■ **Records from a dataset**
*** Begin section ***
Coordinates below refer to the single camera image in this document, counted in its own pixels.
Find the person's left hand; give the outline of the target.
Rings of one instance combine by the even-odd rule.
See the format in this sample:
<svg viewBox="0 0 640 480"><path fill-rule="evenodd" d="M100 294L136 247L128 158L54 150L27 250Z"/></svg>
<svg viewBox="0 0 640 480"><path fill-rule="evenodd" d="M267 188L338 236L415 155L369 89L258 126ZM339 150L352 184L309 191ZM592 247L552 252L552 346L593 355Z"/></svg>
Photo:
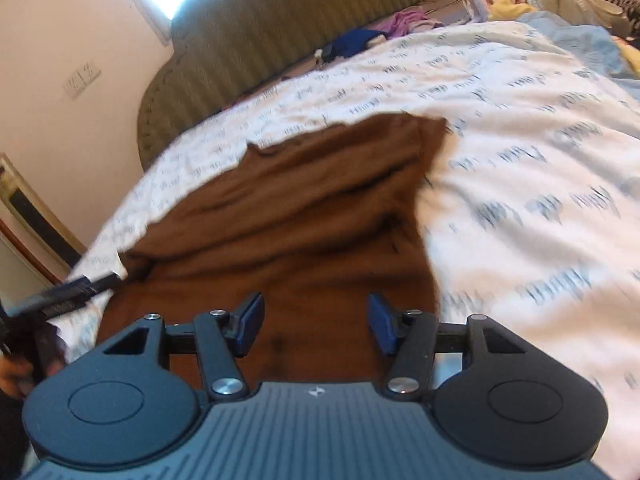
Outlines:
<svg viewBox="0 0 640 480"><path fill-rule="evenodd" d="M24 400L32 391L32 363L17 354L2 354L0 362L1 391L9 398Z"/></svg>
*** End section ***
*** Begin section ***
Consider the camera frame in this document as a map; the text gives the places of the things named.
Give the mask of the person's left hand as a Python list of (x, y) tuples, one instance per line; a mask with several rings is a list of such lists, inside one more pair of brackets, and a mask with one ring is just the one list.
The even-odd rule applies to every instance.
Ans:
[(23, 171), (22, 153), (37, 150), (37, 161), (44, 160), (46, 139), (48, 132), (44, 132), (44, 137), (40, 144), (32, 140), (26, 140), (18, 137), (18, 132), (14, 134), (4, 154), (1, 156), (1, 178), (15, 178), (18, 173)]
*** End section ***
*** Begin section ***
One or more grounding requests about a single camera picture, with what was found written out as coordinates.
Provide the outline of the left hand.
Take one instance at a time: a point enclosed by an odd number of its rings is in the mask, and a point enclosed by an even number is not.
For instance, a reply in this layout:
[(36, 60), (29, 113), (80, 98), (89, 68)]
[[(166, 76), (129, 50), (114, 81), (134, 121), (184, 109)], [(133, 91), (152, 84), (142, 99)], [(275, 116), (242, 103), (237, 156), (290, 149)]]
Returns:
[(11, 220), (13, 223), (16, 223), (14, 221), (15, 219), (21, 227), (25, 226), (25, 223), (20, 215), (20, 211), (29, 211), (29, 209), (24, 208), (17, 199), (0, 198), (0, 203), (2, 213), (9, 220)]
*** End section ***
■ **Task to carry out**
Scan the entries for lines holding the string "more", then copy every one of them.

■ **Exercise result**
Give the mask of the person's left hand as a Python list of (x, y) tuples, one instance per line; a mask with several rings is a list of such lists, inside one more pair of brackets, and a mask with one ring is just the one list.
One or more grounding requests about a single camera picture, with what was found written out as coordinates.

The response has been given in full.